From the data below, tally each line that has "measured" in it, then give that tally without comment.

====== SUPPLIED MATERIAL ======

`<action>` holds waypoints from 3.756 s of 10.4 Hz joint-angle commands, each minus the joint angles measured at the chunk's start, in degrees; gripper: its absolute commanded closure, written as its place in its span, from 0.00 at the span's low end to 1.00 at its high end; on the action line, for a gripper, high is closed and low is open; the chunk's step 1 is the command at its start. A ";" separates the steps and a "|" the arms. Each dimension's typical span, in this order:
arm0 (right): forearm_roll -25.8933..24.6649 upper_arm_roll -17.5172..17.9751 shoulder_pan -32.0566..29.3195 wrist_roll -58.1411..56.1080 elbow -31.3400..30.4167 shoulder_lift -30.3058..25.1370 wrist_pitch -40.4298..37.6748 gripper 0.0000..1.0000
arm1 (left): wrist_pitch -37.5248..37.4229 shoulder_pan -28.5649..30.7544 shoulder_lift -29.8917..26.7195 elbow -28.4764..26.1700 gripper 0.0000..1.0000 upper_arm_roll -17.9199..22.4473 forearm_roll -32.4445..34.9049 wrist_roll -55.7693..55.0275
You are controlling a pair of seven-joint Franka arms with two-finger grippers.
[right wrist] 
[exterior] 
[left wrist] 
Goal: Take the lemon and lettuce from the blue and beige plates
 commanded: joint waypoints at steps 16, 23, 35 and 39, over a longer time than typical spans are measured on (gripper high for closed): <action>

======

**EXPECTED ANSWER**
2